AB 266 creates uniform health and safety standards that will ensure, consistent with prior California court decisions, the lawful distribution of medical marijuana only in those cities and counties in which it is authorized. The bill also supports public safety and advances local control. The bill is co-sponsored by the League of California Cities and the California Police Chiefs Association.
“Our goal is to ensure that our communities, our children, and our environment have the necessary safeguards in place,” says Chief Christopher Boyd, president of the California Police Chiefs Association. “The California Police Chiefs Association recognizes the need for meaningful regulation in medical marijuana. We believe Assemblymember Cooley's bill provides a much needed, long overdue framework to effect a safer implementation of Proposition 215, the Compassionate Use Act.”
“By requiring city approval to operate any marijuana business within city boundaries, independent of the issuance of a state conditional license, this legislation will unconditionally protect local control, including the constitutional authority of cities recognized recently by the California Supreme Court to unilaterally issue or revoke a permit to operate within the city,” said Chris McKenzie, Executive Director for the League of California Cities.
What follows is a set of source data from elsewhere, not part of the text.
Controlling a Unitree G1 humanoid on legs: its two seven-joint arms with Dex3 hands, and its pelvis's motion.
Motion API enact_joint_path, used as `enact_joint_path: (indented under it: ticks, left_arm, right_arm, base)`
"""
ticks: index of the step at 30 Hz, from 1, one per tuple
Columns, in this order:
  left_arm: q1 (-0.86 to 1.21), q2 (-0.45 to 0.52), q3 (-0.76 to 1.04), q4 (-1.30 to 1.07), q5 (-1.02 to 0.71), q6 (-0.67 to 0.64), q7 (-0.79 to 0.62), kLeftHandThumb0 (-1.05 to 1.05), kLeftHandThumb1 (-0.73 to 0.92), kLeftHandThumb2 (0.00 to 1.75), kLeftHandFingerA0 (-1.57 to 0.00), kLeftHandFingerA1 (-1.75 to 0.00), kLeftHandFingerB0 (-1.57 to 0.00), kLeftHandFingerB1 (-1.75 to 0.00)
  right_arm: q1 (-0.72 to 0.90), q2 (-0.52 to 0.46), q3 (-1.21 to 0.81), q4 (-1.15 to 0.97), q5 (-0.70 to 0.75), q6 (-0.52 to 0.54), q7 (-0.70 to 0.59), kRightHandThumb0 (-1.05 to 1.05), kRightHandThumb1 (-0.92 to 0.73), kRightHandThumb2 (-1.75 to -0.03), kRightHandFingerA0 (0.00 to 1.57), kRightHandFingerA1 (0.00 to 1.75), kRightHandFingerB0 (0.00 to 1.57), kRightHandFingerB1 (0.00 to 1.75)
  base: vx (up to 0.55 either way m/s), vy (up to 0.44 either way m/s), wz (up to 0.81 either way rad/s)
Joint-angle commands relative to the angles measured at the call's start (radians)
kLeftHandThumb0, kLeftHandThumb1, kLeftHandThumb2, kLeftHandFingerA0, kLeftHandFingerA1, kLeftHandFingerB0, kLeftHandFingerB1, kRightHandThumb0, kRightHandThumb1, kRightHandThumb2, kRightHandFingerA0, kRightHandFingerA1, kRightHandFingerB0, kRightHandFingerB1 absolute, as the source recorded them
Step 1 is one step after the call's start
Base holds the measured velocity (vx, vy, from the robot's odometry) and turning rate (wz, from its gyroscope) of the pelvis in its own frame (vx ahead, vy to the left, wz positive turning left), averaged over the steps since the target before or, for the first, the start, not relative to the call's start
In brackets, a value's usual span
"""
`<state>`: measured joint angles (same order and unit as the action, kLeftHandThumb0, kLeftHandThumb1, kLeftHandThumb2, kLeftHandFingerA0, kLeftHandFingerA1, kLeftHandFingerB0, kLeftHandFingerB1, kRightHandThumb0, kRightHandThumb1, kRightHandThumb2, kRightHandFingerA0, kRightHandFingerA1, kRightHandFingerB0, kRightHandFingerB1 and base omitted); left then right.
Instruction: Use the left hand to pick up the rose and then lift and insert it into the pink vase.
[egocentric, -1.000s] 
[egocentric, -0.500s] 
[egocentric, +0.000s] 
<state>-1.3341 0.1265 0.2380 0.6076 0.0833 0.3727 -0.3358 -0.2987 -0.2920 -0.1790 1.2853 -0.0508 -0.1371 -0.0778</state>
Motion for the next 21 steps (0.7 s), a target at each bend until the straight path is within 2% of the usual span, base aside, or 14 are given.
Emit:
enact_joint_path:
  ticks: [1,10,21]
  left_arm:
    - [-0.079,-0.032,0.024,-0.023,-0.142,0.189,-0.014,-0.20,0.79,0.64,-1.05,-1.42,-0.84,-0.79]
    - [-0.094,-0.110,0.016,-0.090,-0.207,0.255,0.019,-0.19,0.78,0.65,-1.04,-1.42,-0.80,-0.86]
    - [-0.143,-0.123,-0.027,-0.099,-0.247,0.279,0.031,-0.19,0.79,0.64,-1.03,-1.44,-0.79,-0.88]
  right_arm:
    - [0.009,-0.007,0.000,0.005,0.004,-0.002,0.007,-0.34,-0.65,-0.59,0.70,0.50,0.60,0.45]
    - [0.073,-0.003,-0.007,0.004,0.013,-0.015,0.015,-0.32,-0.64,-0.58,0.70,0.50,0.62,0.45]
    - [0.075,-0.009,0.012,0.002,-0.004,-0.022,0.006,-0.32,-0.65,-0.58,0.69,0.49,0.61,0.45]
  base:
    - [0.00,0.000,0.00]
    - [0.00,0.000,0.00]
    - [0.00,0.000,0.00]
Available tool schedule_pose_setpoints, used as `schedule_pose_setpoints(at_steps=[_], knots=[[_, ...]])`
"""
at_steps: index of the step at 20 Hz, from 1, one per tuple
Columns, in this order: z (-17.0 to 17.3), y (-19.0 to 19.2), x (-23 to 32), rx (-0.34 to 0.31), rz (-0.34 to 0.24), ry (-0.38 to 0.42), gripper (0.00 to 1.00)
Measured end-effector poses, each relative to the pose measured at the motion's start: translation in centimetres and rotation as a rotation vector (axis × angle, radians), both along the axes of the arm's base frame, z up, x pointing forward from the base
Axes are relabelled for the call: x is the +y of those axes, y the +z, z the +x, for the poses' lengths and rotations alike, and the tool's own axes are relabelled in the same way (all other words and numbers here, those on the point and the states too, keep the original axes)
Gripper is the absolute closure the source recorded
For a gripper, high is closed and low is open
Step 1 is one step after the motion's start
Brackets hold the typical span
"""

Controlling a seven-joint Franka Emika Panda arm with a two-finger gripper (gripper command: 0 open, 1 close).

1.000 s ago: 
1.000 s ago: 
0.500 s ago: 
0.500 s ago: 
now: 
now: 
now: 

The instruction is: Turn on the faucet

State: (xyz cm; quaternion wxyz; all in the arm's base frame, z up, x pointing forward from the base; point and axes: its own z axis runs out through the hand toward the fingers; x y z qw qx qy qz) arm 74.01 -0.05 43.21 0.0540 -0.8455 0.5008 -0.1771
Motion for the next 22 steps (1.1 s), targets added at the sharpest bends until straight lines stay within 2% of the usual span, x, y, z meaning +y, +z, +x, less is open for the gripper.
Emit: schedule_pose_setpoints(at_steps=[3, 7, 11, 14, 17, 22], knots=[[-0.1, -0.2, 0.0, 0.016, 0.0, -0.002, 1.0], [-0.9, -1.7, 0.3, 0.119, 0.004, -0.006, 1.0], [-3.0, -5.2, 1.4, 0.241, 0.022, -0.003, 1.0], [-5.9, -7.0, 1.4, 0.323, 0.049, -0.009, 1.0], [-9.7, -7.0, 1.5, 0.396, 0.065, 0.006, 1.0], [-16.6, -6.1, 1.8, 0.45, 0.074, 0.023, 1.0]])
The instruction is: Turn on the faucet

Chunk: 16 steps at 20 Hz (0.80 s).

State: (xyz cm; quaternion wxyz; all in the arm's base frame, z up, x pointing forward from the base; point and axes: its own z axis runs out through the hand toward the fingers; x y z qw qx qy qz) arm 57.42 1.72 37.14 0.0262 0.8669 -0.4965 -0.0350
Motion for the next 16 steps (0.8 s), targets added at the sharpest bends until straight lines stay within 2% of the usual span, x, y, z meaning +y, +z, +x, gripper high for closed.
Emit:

In 1996, Proposition 215, or the Compassionate Use Act (CUA), decriminalized the use of marijuana for medical purposes as it provided for patient access to medical marijuana and prevented doctors from being penalized for making medical marijuana recommendations. In 2003, the Legislature’s enactment of SB 420, the Medical Marijuana Program Act (MMPA), clarified some specifics of implementing the CUA, including issuance of identification cards for qualified patients and allowing patients and their primary caregivers to collectively or cooperatively cultivate medical marijuana. However, neither Proposition 215 nor the MMPA made any attempt to establish broader distribution standards or lay out how it would be implemented in California’s communities.
Assemblyman Ken Cooley represents the 8th Assembly District which includes the communities of Arden-Arcade, Carmichael, Citrus Heights, Rancho Cordova, Rancho Murieta, Rosemont, Wilton and other portions of unincorporated Sacramento County.